If you’re into working with state and local government finance data, Marc is definitely someone you should meet. And if you’re into financial journalism and using data to tell stories generally, I’d love to connect with you as well.
In fact, there is an open-source data project I’d like to pitch you.
In 2013, csv soundsystem – an informal gathering of developers, data journalists and scientists that I call home – launched Treasury.io. It’s a user-friendly API that converts daily U.S. Treasury borrowing and spending data from these (not always) fixed-width text files into structured CSVs. The project finally opened up the government’s checkbook to analysis and visualization. Liberating the data inspired several data-powered storied and projects, some of which are summarized here.
I’d like to expand Treasury.io to include the Treasury’s monthly statements as well. These statements provide even more details into the financial activities of Federal agencies and sub-agencies. Unfortunately, they are big, unwieldy fixed-width text files as well. But liberating them in a similar fashion to Treasury.io could provide us an even better window into the finances of our government.

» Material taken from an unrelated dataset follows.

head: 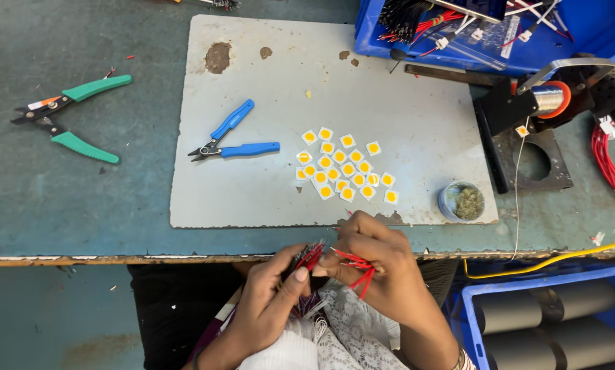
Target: The person solders red and black wires onto the pads of small yellow LED boards using a soldering iron, dipping the wire tip into a container first. They then gather the wired boards into a bundle and use blue-handled pliers to strip insulation from the wire ends one at a time.
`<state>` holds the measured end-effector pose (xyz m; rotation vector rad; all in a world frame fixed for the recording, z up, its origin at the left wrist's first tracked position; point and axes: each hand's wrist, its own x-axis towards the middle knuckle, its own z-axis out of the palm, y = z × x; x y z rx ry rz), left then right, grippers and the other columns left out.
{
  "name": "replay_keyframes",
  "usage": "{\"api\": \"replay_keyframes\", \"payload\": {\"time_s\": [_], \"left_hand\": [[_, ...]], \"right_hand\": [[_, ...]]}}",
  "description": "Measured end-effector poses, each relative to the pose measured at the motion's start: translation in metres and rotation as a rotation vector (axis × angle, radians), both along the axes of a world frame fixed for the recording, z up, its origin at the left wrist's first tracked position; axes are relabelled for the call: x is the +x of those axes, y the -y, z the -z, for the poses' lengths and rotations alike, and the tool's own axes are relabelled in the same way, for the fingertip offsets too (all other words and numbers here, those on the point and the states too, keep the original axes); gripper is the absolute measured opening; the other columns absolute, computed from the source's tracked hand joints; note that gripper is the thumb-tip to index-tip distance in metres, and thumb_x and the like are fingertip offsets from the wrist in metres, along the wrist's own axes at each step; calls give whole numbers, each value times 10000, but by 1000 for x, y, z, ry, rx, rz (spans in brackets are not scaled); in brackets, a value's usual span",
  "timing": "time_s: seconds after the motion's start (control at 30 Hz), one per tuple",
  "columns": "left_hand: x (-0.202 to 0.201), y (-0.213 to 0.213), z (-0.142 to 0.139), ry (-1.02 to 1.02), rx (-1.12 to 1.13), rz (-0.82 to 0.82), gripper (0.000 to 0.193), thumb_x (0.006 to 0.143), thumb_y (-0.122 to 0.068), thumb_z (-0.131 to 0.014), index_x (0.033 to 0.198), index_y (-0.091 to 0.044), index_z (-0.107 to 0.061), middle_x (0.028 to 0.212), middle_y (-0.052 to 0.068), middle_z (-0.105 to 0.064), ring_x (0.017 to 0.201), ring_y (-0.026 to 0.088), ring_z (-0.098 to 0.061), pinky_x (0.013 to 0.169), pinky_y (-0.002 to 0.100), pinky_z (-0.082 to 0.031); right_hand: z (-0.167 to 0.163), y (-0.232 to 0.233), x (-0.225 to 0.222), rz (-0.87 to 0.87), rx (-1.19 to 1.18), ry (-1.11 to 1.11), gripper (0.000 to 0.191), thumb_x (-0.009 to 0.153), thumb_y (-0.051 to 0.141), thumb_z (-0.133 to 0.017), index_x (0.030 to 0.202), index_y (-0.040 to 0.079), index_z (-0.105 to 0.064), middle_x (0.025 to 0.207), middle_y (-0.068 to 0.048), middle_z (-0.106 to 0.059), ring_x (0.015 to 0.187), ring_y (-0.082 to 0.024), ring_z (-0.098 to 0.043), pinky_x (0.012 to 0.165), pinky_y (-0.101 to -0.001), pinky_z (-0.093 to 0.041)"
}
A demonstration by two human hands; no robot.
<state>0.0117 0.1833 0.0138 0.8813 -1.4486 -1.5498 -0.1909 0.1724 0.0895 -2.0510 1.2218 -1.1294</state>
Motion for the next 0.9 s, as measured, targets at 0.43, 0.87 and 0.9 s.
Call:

The code for our original Treasury.io parser is available here. The Github repo for the monthly statements project is available here. If you’d like to help out, give me a shout on Twitter @Cezary or shoot me an email: firstname.lastname@example.org.
What else is going on?
There is legislation afoot in Congress to make government finance data more open and readily accessible. But as this debt ceiling chart from Treasury.io makes clear, it’s not easy for Congress to avoid causing the U.S. government to default on its debts, or agree on anything else. So it’s not clear if the Financial Transparency Act (H.R. 2477) will ever get a chance to make our lives easier. But for the hopeful, you can read more about it here.
In the meanwhile, it’s up to us to keep hacking, scraping, developing and building our way to data transparency. Let’s keep the good fight going, and good luck!